- Mackenzie in 1976
- Born: August 17, 1909 Glace Bay, Nova Scotia
- Died: December 15, 1978 (aged 69) Edmonton, Alberta
- Awards: Order of Canada

= Walter Mackenzie =

Canadian surgeon

Walter Campbell Mackenzie (August 17, 1909 – December 15, 1978) was an internationally renowned Canadian surgeon and medical educator.

Born in Glace Bay, Cape Breton, Nova Scotia, Dr. Mackenzie received his BSc in 1927 and MD in 1932 from Dalhousie University and was honoured as one of two Malcolm Honour Society Medal winners. He began surgical training at the Royal Victoria Hospital and McGill University in Montreal, then moved to the Mayo Clinic in 1933 to complete his MSc. He began practicing surgery in Edmonton, Alberta in 1938 , and from 1940 to 1945 he served in the Royal Canadian Navy on numerous trans-Atlantic and North Sea convoys, as Surgeon Commander.

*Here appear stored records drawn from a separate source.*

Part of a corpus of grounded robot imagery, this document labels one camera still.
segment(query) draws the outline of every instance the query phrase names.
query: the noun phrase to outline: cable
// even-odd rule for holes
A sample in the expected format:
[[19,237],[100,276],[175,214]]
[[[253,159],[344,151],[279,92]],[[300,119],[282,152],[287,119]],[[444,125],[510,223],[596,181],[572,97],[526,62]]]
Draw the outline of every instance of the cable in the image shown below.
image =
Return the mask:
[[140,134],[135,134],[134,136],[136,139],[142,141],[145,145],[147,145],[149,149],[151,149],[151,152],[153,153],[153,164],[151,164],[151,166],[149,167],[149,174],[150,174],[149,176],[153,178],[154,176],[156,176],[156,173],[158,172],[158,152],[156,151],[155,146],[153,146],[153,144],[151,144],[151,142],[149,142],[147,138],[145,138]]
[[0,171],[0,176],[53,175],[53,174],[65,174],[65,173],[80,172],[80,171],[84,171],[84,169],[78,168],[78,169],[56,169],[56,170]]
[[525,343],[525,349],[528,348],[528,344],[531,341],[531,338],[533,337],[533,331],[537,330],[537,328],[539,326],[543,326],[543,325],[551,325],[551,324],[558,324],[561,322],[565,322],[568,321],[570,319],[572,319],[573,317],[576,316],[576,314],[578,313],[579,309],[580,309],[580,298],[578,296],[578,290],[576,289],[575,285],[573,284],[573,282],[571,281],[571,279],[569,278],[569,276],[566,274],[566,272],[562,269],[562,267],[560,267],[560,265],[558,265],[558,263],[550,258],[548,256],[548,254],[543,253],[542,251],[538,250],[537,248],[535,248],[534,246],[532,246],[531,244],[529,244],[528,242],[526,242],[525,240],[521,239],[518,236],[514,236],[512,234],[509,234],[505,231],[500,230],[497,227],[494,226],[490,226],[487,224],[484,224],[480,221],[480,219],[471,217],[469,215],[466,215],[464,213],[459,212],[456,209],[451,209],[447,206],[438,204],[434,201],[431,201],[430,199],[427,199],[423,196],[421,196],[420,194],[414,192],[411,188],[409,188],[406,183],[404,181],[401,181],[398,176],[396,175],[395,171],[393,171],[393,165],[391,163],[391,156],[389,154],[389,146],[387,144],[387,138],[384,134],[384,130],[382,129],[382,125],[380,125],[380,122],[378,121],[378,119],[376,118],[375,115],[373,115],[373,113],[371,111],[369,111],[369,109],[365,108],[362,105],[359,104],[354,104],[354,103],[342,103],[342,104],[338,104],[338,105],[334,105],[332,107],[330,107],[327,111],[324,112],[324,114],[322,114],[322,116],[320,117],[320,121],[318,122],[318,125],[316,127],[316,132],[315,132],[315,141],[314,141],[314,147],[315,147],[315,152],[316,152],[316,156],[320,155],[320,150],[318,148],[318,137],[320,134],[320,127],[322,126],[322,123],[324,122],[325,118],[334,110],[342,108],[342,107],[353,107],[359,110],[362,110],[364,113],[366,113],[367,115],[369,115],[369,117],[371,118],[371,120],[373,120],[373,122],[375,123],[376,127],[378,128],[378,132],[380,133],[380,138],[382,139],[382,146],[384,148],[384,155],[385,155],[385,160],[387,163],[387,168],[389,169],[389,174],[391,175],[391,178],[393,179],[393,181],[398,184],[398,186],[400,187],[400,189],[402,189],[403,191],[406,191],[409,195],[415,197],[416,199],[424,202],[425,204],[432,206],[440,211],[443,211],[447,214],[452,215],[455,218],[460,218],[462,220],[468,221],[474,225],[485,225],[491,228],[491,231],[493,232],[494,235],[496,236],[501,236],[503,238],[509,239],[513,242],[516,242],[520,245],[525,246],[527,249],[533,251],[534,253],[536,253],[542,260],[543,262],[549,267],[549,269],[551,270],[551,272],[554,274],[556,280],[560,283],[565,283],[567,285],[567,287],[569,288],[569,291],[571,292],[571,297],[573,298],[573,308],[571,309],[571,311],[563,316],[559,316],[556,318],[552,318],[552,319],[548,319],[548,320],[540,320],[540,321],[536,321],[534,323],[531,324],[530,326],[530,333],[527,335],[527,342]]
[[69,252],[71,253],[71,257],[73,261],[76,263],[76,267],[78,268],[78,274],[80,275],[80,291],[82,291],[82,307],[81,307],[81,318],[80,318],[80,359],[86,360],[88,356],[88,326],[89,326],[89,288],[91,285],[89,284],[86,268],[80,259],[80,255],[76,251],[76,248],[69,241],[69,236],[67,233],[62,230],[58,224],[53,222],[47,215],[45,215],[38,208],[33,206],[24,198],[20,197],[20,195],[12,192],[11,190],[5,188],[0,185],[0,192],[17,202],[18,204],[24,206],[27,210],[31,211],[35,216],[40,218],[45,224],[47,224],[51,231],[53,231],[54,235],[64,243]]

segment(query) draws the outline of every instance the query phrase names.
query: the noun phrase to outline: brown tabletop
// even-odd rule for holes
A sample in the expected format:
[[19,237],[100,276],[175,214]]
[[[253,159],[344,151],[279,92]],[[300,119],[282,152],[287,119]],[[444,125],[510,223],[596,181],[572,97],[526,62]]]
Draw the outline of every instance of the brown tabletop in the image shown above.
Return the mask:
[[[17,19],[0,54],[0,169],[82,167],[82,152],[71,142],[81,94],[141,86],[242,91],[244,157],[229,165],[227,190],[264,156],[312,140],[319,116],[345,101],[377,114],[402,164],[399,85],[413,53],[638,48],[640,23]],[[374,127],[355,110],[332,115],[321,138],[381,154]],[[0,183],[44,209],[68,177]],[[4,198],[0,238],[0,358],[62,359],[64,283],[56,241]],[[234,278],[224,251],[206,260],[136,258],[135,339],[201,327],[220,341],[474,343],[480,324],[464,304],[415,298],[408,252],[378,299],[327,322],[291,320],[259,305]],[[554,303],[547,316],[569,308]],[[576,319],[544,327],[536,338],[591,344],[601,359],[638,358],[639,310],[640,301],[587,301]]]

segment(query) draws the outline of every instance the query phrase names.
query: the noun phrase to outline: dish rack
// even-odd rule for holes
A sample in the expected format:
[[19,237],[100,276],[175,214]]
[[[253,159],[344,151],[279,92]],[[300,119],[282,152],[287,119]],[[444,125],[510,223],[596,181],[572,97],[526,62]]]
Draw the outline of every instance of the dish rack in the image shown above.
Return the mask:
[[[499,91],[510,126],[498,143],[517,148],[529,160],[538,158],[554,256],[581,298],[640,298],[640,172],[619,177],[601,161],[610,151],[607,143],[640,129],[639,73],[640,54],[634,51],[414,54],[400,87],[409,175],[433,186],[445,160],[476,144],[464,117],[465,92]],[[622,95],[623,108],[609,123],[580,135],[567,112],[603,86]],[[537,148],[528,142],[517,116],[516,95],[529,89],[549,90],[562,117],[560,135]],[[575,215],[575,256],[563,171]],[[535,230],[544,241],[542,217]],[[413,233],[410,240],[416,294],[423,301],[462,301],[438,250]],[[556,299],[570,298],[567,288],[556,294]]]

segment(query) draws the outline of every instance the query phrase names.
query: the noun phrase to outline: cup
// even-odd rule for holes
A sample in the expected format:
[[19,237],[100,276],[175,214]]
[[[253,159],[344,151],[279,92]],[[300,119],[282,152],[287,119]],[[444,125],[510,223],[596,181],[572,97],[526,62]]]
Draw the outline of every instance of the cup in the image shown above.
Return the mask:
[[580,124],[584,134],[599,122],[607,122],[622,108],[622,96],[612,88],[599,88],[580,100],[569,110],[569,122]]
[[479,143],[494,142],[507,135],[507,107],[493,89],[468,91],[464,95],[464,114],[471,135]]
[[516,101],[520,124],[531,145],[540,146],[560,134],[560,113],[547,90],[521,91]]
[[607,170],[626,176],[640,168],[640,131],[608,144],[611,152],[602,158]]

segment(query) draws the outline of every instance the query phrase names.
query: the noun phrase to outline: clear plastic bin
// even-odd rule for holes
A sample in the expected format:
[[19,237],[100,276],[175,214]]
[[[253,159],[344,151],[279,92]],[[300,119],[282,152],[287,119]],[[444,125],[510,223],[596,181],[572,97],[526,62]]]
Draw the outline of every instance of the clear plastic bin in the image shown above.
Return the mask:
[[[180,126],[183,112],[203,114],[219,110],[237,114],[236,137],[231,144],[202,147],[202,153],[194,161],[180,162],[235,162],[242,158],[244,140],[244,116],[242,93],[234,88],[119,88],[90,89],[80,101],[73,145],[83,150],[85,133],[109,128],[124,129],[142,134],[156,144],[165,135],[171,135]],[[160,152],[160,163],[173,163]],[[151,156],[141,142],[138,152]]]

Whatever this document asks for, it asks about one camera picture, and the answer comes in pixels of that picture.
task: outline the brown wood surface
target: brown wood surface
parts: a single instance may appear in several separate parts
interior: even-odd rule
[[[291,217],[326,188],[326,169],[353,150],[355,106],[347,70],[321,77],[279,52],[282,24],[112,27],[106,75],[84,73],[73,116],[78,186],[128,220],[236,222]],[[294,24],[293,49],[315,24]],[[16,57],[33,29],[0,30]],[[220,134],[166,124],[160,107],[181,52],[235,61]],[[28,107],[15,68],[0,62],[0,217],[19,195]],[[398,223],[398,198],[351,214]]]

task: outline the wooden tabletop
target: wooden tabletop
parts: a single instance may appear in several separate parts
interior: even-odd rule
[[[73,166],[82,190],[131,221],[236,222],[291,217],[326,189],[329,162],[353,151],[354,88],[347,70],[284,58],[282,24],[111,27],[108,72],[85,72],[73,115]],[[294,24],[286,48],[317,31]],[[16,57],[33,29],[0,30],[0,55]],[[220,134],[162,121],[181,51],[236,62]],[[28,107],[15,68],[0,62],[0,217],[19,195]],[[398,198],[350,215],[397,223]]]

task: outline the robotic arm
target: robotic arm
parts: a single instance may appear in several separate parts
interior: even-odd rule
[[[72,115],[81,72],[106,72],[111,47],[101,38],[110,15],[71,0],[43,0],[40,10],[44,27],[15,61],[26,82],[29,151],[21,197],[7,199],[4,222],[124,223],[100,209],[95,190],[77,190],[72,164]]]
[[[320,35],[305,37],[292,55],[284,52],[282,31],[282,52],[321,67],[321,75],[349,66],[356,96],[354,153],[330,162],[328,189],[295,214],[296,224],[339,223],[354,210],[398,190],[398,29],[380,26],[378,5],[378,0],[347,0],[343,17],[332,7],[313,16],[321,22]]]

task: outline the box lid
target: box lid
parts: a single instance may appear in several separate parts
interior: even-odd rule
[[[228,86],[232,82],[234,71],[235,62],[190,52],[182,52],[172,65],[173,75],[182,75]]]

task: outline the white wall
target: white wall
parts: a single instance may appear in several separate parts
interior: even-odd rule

Dr. Mackenzie established a permanent medical practice in Edmonton in 1946 and maintained his practice for nearly 30 years, while also taking on an increasingly intensive career in medical education. He was a professor and chairman of the Department of Surgery at the University of Alberta's Faculty of Medicine, and from 1959 to 1974, he was Dean of the Faculty. He published 80 medical articles and edited a surgical textbook widely relied upon in medical schools throughout the English speaking world.

Following retirement from the Faculty of Medicine, he was appointed Chairman of the Alberta Government Task Force on highway accidents, which made 78 recommendations including the mandatory use of seatbelts in automobiles and prevention of impaired driving.

He was then appointed the Executive Director of the Alberta Provincial Cancer Hospitals Board, substantially expanding cancer services and programs in the Province and the building and staffing of Alberta's second cancer hospital, the Tom Baker Cancer Center in Calgary.

He belonged to twenty-five international medical organizations, and became president of twelve of them; including the Royal College of Surgeons of Canada (1966–67); the American College of Surgeons (1968) and the International College of Surgeons (1972). Invited to speak and advise by medical organizations around the world, he travelled widely. As Sir Arthur Sims Travelling Professor, to Nigeria, South Africa, Sudan, and the British West Indies, in 1962. To China in 1966, to Poland (1968), Soviet Russia (1971), and Hong Kong as the Digby Memorial Lecturer, and Germany in 1972. Then to Spain, Australia, New Zealand, Hong Kong (again) and Singapore (1973), Nigeria and South Africa, as the Louis Mirvish Lecturer (1975).

He was granted Fellowships in the Canadian and American Colleges of Surgeons, and Honorary Fellowships in the Royal Colleges of England, Edinburgh, Glasgow, Ireland, and West Africa (Nigeria).

In 1938 he served as President of the Edmonton Athletic Club which had a Junior hockey team that advanced to the Memorial Cup (national) final.

In 1948, he was a founding director and shareholder of the Edmonton Eskimo Football Club, holding share certificate #4, and served as a team doctor for many years.

He was made a Member of the Order of Canada in 1967, its inaugural year, and was elevated to an Officer of the Order when the Officer designation was created in 1971. He was recognized "for his contribution to surgery and medical education". In 2014, he was inducted into the Canadian Medical Hall of Fame.

The Walter C. Mackenzie Health Sciences Centre in Edmonton, Alberta, is named in his honour. The centre was built and opened in 1982 under the Conservative government of Peter Lougheed.